PROBLEM REQUIREMENTS – Check every line below, and copy those that include "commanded".

DATA SEGMENT –

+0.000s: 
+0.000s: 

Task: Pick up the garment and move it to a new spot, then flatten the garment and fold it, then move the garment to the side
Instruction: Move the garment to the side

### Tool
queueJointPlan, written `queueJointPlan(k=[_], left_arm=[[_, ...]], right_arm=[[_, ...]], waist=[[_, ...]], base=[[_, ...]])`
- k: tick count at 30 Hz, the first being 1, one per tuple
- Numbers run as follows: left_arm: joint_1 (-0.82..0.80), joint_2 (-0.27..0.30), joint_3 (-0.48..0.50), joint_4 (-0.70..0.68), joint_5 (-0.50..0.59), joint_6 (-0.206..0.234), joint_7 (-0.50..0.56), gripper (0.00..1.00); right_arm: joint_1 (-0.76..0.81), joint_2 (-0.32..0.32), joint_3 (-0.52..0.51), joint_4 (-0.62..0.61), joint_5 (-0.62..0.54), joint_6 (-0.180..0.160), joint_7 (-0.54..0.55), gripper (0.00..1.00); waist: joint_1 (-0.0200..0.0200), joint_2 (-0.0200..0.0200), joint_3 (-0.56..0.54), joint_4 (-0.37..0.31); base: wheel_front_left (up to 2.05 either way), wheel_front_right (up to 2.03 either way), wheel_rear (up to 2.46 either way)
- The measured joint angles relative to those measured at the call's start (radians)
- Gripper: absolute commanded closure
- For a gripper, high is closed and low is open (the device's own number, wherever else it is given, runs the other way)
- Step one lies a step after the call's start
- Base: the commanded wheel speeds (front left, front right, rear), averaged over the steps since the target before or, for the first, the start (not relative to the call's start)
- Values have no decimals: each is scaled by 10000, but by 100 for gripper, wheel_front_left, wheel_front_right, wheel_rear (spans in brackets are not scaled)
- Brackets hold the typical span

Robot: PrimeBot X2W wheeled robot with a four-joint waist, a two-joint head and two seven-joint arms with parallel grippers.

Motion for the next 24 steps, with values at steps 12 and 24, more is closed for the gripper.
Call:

ANSWER BOX –
- Gripper: absolute commanded closure
- Base: the commanded wheel speeds (front left, front right, rear), averaged over the steps since the target before or, for the first, the start (not relative to the call's start)

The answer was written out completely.